-------- EXERCISE INPUTS

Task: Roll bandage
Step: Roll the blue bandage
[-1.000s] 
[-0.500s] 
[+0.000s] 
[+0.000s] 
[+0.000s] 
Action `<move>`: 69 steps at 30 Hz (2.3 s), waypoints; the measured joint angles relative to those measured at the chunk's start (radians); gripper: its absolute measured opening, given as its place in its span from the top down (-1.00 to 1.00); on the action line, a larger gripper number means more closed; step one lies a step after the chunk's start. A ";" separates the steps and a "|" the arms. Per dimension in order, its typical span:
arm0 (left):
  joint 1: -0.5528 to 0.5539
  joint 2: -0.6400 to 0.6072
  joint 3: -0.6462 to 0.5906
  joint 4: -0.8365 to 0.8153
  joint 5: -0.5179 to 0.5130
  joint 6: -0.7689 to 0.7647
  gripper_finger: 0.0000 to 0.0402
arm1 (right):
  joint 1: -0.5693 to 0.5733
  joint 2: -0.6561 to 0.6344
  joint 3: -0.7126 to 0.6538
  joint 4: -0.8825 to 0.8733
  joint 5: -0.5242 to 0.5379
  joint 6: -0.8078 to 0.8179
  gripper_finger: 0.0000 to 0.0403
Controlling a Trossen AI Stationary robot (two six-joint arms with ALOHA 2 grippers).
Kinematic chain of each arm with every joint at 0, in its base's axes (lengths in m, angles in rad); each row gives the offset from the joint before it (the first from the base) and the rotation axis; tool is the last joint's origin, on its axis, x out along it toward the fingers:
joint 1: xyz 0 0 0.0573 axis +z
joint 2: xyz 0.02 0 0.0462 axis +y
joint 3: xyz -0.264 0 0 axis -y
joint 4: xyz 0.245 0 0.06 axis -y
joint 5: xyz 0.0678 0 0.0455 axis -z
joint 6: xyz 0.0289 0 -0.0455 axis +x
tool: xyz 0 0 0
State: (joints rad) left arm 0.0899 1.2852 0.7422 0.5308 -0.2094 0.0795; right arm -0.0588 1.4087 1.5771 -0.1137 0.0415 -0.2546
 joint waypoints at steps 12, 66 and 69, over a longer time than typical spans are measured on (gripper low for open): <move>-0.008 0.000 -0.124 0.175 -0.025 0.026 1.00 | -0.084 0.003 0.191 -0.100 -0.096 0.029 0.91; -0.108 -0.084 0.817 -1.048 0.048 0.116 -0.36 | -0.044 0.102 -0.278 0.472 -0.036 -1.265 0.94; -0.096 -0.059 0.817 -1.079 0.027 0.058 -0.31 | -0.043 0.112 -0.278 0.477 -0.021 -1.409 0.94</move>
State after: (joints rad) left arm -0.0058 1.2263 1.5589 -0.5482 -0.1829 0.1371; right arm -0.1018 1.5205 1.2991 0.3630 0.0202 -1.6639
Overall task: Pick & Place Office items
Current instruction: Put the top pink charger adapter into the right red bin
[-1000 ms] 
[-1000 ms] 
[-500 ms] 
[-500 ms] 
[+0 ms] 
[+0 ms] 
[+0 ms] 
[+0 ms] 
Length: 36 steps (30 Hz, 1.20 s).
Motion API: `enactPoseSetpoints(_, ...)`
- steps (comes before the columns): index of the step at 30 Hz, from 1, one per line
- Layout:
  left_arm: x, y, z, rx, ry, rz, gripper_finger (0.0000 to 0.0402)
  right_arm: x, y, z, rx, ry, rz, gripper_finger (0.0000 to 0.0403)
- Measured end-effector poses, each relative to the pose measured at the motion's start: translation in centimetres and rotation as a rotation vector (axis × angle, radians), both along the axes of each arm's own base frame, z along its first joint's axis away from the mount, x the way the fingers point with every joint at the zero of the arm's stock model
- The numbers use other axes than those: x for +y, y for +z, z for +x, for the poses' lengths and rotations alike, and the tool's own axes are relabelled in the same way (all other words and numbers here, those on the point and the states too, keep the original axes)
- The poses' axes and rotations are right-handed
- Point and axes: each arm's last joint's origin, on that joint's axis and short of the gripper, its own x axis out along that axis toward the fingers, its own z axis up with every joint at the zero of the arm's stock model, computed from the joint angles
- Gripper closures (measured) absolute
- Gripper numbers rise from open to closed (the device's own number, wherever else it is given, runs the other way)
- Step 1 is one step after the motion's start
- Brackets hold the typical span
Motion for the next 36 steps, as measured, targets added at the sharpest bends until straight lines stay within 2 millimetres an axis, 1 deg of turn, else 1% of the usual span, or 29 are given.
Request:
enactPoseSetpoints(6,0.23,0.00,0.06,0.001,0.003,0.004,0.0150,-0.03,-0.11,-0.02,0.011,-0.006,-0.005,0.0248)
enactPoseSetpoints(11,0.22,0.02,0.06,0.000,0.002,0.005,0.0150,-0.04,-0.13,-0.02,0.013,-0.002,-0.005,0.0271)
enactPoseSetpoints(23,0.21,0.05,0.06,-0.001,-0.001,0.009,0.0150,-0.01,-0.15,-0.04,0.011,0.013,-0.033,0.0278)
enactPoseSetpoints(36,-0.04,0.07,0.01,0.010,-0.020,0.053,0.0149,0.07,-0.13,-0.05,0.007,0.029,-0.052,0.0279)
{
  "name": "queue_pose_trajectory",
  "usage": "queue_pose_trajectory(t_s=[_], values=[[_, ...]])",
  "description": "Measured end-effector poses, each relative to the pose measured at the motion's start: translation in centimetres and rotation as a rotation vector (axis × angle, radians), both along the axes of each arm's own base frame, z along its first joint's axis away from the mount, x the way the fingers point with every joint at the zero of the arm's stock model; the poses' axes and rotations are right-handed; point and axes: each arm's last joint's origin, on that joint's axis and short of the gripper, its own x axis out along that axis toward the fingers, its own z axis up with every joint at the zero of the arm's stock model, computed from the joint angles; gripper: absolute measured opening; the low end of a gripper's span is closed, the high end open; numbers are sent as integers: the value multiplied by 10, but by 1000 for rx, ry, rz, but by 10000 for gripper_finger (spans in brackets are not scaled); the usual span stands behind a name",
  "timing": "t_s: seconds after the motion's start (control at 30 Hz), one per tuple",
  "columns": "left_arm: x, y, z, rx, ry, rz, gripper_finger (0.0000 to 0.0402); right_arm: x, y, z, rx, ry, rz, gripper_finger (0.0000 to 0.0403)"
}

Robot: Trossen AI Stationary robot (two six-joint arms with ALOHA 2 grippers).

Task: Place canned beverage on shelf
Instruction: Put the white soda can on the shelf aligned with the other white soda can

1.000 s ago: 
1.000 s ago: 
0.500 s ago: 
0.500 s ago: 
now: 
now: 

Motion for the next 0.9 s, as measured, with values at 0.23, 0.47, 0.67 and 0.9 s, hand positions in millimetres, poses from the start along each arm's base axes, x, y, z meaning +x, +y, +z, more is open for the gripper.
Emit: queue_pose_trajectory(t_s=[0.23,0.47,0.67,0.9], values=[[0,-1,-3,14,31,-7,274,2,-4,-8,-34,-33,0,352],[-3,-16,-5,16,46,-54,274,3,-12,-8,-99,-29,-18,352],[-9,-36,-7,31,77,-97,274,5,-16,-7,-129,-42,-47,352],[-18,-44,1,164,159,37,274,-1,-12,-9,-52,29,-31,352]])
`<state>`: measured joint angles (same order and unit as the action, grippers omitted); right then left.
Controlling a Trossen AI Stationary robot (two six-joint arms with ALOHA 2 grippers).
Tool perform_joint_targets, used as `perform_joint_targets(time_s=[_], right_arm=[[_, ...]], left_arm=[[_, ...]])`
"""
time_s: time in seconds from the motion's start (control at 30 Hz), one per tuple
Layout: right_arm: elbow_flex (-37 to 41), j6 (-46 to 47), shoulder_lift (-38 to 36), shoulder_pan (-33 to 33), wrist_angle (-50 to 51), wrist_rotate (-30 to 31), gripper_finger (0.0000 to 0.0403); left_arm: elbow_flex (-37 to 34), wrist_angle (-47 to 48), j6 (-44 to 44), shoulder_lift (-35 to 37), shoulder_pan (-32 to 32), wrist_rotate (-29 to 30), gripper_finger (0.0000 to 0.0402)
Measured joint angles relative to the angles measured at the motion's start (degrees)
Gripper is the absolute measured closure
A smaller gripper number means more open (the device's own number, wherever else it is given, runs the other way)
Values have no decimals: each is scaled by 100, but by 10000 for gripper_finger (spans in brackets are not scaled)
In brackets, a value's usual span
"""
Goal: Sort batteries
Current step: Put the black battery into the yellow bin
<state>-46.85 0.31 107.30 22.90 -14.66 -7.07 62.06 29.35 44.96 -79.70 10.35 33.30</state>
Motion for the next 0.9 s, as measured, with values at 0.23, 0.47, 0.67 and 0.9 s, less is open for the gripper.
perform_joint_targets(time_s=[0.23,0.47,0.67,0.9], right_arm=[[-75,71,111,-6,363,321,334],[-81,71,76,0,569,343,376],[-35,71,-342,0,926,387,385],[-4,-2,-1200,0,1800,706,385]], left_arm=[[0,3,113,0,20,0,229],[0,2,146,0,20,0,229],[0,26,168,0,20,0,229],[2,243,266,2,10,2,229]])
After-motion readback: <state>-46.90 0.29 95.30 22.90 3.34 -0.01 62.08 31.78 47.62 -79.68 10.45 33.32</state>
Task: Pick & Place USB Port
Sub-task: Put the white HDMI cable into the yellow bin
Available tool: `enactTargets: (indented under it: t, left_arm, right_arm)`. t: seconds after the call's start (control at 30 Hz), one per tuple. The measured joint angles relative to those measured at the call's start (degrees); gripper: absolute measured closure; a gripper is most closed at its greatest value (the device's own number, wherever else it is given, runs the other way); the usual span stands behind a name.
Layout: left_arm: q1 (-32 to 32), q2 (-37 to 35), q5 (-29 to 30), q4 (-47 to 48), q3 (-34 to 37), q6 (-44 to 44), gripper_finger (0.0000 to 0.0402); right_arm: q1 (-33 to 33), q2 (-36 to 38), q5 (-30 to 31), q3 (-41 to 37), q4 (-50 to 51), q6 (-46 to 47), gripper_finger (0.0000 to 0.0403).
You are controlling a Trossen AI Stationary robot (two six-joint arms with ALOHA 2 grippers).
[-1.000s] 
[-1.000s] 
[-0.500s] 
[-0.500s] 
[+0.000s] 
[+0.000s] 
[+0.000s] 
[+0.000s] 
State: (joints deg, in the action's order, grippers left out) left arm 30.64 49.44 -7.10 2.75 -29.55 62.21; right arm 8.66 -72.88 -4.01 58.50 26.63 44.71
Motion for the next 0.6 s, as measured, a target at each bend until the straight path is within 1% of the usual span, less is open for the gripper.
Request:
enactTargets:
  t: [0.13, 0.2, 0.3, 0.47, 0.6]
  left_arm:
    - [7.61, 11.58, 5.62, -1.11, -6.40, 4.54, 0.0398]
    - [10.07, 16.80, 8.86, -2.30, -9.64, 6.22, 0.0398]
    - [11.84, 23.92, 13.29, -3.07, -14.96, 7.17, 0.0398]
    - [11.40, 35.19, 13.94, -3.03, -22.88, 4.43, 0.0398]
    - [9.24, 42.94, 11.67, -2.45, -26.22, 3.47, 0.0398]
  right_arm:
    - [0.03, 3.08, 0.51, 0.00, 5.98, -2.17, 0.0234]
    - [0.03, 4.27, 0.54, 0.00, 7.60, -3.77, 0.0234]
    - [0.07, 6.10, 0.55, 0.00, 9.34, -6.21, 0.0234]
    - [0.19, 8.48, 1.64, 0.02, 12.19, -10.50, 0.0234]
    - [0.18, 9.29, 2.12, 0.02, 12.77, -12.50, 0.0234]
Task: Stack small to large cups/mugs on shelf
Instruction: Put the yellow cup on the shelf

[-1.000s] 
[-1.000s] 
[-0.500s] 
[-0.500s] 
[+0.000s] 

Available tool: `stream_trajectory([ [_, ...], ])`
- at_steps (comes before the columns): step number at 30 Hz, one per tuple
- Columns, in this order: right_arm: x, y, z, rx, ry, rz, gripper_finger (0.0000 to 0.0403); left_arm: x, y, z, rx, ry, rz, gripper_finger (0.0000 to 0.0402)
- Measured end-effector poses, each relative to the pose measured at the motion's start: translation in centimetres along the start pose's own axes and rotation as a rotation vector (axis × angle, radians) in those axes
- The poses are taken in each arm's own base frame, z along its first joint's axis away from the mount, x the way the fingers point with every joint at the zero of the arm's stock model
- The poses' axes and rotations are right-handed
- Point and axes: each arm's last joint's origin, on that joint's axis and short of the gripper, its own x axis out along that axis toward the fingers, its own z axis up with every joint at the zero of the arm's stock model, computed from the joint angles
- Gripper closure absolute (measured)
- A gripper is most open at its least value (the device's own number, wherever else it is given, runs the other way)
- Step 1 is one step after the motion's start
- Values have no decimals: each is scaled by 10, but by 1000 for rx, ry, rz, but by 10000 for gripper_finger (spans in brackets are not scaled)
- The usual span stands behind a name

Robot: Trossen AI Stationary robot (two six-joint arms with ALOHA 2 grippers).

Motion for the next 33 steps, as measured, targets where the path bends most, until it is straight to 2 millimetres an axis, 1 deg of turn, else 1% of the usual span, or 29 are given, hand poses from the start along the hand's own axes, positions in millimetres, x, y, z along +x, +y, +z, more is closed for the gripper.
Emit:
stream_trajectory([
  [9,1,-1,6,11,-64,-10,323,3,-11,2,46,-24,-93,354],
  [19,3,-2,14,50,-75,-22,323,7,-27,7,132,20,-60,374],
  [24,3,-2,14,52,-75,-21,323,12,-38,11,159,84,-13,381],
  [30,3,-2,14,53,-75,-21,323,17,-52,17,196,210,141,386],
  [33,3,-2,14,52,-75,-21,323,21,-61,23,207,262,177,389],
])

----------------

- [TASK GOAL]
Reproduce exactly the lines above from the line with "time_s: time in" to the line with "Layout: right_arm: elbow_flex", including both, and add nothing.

- [REPLY]
time_s: time in seconds from the motion's start (control at 30 Hz), one per tuple
Layout: right_arm: elbow_flex (-37 to 41), j6 (-46 to 47), shoulder_lift (-38 to 36), shoulder_pan (-33 to 33), wrist_angle (-50 to 51), wrist_rotate (-30 to 31), gripper_finger (0.0000 to 0.0403); left_arm: elbow_flex (-37 to 34), wrist_angle (-47 to 48), j6 (-44 to 44), shoulder_lift (-35 to 37), shoulder_pan (-32 to 32), wrist_rotate (-29 to 30), gripper_finger (0.0000 to 0.0402)

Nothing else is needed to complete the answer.